Nous avions déjà réfléchi à cette problématique d'adaptabilité dans le cadre d'un concours international lancé par la ville de Reykjavik (IS) pour l'extension du centre-ville sur le site de l'aéroport local de Vatnsmyri. Sur ce territoire de près de 200 ha, la question du temps et de la mixité étaient posées, de même que celle du rapport à un paysage très ouvert. La réponse projectuelle apportée n'était finalement pas si éloignée du projet que nous avons élaboré pour Europan : On y retrouve les idées d'inscription territoriale et de milieux différenciés, très souples d'un point de vue opérationnel. Ce projet, réalisé au sein de l'Atelier Pranlas Descours, avait été désigné lauréat du concours en 2008, juste avant la banqueroute islandaise…

 

5- Aujourd'hui, à l'ère de la crise économique et du développement durable, le projet urbano-architectural doit repenser son mode de fabrication dans le temps ; de quelle manière avez-vous intégré la question du projet processus?

Un projet très "dessiné" n'aurait pas eu de sens à l'échelle de ce vaste territoire et c'est bien un "processus" de projet qu'il fallait inventer, comme dans la plupart des situations urbaines aujourd'hui : un processus souple afin que le projet puisse se construire sur le temps long et avec une multitude d'acteurs (universités, entreprises, villes, habitants, associations…) Nous avons donc proposé un concept d'organisation du territoire qui soit le plus clair possible. Un concept territorial suffisamment structurant pour guider des choix à grande échelle (desserte, stationnement, programmation) et dans le même temps assez souple pour être enrichi par un travail à plus petite échelle. Le processus de projet tient pour nous à cet aller-retour constant entre les échelles. C'est pour nous une manière de ne pas limiter le potentiel d'évolution de ce territoire.

 

6- Est-ce la première fois que vous êtes primé à Europan? De quelle manière cela peut-il vous aider dans votre parcours professionnel ?
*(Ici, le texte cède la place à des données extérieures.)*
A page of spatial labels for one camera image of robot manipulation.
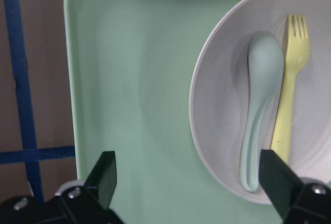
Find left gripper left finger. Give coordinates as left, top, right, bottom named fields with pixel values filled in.
left=84, top=151, right=117, bottom=208

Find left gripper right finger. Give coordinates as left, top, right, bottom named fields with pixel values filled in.
left=259, top=150, right=304, bottom=219

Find white round plate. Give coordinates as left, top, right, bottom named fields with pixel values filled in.
left=189, top=0, right=330, bottom=204

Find pale green spoon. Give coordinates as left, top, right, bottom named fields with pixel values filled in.
left=240, top=31, right=284, bottom=192

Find yellow plastic fork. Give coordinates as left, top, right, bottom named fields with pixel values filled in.
left=270, top=13, right=310, bottom=163

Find light green tray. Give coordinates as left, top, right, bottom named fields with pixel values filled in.
left=64, top=0, right=282, bottom=223

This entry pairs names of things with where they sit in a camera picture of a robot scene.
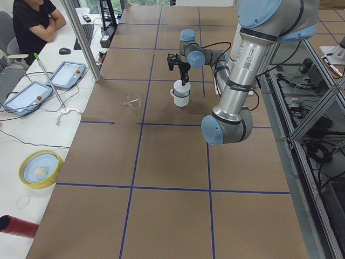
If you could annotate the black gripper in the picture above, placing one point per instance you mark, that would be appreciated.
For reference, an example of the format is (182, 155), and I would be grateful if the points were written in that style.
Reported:
(183, 68)

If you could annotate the white enamel mug lid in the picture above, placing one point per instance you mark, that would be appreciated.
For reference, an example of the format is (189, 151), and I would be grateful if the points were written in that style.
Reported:
(180, 89)

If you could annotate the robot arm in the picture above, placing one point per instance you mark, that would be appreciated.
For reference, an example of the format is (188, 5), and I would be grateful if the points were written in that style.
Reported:
(235, 83)
(262, 23)

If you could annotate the clear glass funnel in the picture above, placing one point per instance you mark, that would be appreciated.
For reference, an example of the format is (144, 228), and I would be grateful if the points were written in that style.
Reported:
(133, 101)

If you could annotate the white enamel mug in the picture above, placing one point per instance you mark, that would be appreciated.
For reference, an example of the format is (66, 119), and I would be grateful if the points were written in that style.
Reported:
(180, 99)

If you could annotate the black box with label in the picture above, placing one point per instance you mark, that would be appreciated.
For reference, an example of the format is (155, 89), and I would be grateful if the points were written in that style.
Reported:
(107, 36)

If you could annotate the brown paper table cover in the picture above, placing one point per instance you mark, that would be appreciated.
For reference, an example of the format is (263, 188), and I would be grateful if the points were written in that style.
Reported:
(144, 183)

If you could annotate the far teach pendant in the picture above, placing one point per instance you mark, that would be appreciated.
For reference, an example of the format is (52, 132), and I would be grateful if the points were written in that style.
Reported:
(67, 74)

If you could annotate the teach pendant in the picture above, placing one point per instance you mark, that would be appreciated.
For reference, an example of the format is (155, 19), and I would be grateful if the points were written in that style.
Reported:
(28, 99)
(67, 74)

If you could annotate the black computer mouse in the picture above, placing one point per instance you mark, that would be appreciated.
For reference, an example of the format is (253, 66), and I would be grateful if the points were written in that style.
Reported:
(64, 51)

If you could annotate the metal rod green tip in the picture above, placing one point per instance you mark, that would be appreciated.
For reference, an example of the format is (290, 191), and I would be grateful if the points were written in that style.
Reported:
(51, 84)

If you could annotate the near teach pendant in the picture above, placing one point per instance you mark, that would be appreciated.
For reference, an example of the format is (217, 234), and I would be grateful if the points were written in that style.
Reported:
(28, 99)

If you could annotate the seated person in black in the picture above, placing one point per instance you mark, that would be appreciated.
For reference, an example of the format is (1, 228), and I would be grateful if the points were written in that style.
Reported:
(35, 24)

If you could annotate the yellow tape roll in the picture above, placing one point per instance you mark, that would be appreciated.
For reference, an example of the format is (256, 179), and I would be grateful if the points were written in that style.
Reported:
(40, 169)

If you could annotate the red cylinder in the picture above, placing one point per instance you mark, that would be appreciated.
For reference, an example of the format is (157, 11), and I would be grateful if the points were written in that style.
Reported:
(15, 226)

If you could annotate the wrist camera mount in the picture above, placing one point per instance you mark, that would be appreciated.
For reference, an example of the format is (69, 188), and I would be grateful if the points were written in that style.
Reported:
(172, 60)

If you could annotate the aluminium frame post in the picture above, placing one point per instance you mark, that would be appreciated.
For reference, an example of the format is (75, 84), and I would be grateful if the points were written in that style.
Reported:
(79, 33)
C'est la première fois que nous sommes primés à Europan, et cela arrive précisément au moment o√π nous souhaitions développer une réflexion commune sur ce que pourrait être une pensée plus territoriale et stratégique de l'aménagement urbain. Nos expériences professionnelles respectives nous ont beaucoup confrontés aux aspects opérationnels de l'aménagement, en France comme à l'étranger. Nourris de ces expériences, nous voudrions aujourd'hui développer une  approche urbaine qui se construise à plusieurs échelles, dans un processus d'allers-retours constants. Notre projet pour le site de Paris-Saclay est une première illustration de cette démarche  et la perspective d'une mise en concurrence sur ce site est donc pour nous une formidable opportunité d'échanges et de construction collective.